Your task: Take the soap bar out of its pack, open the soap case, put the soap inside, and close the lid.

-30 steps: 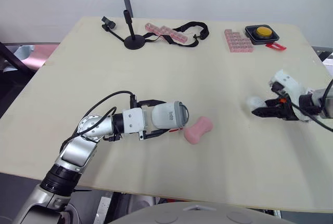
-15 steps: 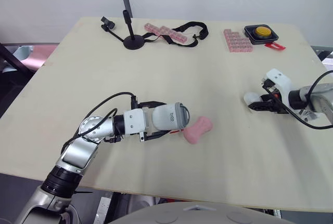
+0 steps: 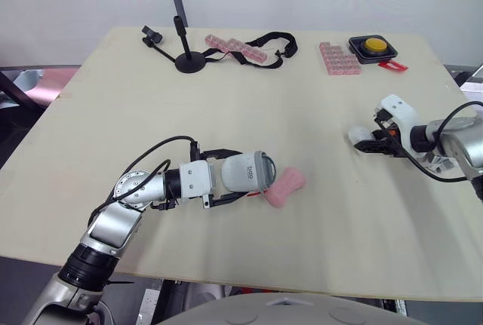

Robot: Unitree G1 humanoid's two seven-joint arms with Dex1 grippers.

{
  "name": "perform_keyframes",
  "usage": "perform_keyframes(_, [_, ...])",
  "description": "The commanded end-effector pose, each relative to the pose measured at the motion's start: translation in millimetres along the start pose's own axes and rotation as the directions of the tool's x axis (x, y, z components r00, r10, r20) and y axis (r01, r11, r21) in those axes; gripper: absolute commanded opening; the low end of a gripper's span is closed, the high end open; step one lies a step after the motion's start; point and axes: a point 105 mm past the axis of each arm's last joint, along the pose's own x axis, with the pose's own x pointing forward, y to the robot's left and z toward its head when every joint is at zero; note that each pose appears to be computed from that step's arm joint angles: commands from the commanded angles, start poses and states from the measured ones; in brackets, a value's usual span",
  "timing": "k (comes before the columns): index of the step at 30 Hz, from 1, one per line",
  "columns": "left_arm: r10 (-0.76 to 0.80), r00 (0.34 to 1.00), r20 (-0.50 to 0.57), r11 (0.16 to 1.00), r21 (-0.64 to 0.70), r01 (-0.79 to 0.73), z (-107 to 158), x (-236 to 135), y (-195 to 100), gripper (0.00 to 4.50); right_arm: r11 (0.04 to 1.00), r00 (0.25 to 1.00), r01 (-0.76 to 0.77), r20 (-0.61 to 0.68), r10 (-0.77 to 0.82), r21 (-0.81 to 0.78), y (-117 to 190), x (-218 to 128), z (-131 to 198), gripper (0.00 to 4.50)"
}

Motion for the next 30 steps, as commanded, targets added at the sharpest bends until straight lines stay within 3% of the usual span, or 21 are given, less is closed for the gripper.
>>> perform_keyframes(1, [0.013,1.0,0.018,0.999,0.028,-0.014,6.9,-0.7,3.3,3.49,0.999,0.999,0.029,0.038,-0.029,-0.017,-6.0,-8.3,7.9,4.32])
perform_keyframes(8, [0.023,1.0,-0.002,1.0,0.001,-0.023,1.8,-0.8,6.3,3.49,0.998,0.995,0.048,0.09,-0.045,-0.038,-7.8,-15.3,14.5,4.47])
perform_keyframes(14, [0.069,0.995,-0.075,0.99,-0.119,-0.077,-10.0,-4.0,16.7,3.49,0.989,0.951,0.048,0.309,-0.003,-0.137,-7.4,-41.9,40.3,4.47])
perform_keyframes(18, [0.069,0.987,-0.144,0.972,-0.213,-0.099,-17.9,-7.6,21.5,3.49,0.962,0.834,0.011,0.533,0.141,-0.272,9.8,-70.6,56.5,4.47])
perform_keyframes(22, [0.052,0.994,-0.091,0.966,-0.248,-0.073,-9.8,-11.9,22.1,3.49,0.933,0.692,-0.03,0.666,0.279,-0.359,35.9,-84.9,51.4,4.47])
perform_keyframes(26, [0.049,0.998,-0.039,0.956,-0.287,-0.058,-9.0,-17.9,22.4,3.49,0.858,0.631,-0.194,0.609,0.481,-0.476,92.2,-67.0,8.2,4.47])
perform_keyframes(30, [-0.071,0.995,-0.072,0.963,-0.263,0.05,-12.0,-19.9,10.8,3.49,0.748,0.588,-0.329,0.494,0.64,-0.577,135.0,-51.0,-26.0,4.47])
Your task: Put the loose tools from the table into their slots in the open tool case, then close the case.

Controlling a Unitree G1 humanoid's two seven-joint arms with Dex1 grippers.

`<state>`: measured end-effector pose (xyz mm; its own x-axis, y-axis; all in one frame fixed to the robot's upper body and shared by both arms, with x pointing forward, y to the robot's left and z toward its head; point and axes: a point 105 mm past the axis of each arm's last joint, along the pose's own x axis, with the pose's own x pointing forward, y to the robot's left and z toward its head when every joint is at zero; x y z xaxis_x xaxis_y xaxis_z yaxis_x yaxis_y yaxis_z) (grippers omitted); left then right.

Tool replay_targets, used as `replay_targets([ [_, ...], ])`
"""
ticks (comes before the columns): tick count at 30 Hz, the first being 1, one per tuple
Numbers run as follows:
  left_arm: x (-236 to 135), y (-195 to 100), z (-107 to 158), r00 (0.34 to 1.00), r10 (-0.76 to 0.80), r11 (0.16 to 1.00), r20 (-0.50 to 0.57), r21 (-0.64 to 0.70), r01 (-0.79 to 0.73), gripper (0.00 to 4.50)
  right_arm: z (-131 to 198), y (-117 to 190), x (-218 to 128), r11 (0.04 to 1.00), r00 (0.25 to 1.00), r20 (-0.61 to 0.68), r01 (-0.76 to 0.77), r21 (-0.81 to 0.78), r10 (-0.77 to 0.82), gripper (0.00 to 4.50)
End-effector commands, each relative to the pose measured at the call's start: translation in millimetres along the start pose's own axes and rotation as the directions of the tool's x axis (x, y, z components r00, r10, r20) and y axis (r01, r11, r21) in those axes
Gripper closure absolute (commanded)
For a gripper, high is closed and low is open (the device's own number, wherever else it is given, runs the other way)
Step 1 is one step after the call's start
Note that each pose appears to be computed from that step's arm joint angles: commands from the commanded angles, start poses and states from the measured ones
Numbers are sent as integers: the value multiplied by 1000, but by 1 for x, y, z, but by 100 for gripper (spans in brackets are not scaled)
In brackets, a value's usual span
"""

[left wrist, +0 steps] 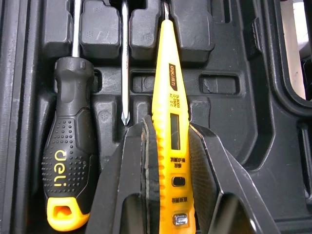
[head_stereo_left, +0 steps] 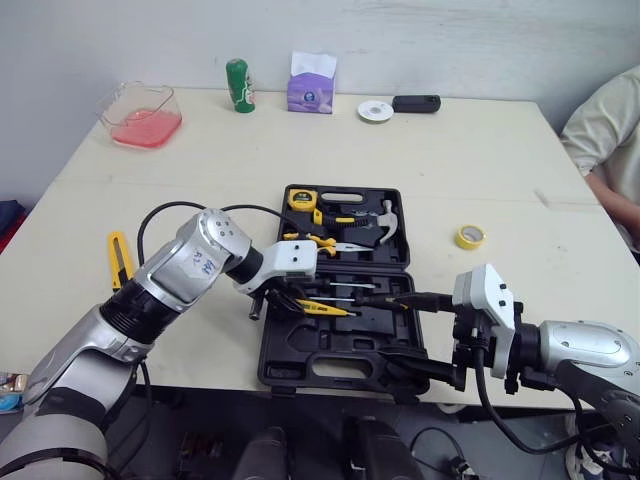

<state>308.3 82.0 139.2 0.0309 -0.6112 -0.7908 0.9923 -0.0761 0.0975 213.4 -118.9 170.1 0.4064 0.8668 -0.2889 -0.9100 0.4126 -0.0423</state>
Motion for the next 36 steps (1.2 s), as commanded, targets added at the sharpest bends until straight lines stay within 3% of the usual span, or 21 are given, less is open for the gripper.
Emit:
replay_targets([
  [1, 2, -1, 3, 1000, 3, 1000, 11, -8, -3, 398, 8, 0, -2, 999, 1000, 29, 13, -39, -12, 0],
  [3, 2, -2, 3, 1000, -1, 1000, 16, -25, 1, 398, 8, 1, -2, 999, 999, 30, 12, -40, -11, 0],
  [4, 1, -4, 3, 1000, -8, 1000, 22, -28, 9, 296, 8, 1, -2, 999, 1000, 30, 12, -40, -11, 0],
  [10, -18, -4, 2, 994, 12, 998, 108, -69, -5, 24, 7, 4, -1, 999, 1000, 24, 0, -37, 1, 0],
  [14, -24, 1, 7, 946, 63, 998, 319, 0, -67, 7, 8, 4, -1, 999, 999, 32, 4, -41, -3, 0],
  [17, -21, 6, 3, 882, 108, 994, 459, -54, -94, 99, 8, 3, 1, 999, 999, 37, 7, -46, -5, 0],
  [24, -10, 3, -2, 845, 109, 977, 524, -212, 6, 430, 8, 4, 3, 999, 999, 31, -13, -50, 15, 0],
  [26, -7, 1, -1, 849, 105, 977, 517, -212, 9, 442, 9, 3, 3, 999, 999, 31, -13, -52, 15, 0],
  [31, 1, -12, -6, 882, 50, 998, 468, 17, -66, 442, 9, 2, 5, 998, 999, 33, -16, -54, 18, 0],
  [36, 4, -16, -6, 884, 25, 995, 468, 72, -66, 442, 8, 2, 5, 998, 999, 31, -17, -55, 19, 0],
])
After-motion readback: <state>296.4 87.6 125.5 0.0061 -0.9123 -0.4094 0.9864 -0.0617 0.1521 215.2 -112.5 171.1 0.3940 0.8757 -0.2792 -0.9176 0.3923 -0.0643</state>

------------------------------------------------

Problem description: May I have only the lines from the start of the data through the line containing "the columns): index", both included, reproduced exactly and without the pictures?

Task result:
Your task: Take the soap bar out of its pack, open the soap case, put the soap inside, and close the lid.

-30 steps: 
-15 steps: 
+0 steps: 

Robot: Unitree G1 humanoid's two seven-joint arms with Dex1 grippers.

{
  "name": "perform_keyframes",
  "usage": "perform_keyframes(_, [_, ...])",
  "description": "The commanded end-effector pose, each relative to the pose measured at the motion's start: translation in millimetres along the start pose's own axes and rotation as the directions of the tool's x axis (x, y, z components r00, r10, r20) and y axis (r01, r11, r21) in those axes; gripper: absolute commanded opening; the low end of a gripper's span is closed, the high end open; step one lies a step after the motion's start; point and axes: a point 105 mm past the axis of each arm's last joint, along the pose's own x axis, with the pose's own x pointing forward, y to the robot's left and z toward its head when every joint is at zero; note that each pose appears to be computed from that step's arm joint angles: commands from the commanded angles, start poses and states from the measured ones; in brackets, a value's usual span",
  "timing": "k (comes before the columns): index of the step at 30 Hz, from 1, one per line",

No additional response is needed to complete this exercise.